Report each line of the listing below that holds "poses".

------

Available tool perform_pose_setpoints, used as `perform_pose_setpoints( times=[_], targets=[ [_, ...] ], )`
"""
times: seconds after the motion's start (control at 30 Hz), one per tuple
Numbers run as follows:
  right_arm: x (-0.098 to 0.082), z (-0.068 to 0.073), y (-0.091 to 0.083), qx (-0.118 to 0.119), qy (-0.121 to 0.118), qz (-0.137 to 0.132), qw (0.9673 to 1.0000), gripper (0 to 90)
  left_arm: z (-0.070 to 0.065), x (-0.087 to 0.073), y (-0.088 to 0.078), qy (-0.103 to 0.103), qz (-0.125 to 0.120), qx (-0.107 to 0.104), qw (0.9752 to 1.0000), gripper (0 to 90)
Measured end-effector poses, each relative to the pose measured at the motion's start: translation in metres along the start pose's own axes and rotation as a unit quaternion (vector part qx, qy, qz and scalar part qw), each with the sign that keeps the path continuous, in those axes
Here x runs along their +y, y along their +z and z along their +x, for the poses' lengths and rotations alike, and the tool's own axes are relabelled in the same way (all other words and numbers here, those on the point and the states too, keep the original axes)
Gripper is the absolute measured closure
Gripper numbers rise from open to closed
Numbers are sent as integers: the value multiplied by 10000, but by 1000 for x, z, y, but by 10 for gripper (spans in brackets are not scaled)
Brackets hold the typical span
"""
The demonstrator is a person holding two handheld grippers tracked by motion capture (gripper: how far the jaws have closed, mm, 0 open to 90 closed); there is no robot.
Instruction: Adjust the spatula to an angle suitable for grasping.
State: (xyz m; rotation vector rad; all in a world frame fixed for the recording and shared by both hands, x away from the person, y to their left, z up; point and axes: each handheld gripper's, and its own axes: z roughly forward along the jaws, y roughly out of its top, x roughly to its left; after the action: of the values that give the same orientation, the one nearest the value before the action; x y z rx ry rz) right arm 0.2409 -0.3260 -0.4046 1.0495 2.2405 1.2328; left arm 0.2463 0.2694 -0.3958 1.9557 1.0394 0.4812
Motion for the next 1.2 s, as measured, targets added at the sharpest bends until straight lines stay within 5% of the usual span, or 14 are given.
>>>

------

» Your solution:
Measured end-effector poses, each relative to the pose measured at the motion's start: translation in metres along the start pose's own axes and rotation as a unit quaternion (vector part qx, qy, qz and scalar part qw), each with the sign that keeps the path continuous, in those axes
Here x runs along their +y, y along their +z and z along their +x, for the poses' lengths and rotations alike, and the tool's own axes are relabelled in the same way (all other words and numbers here, those on the point and the states too, keep the original axes)

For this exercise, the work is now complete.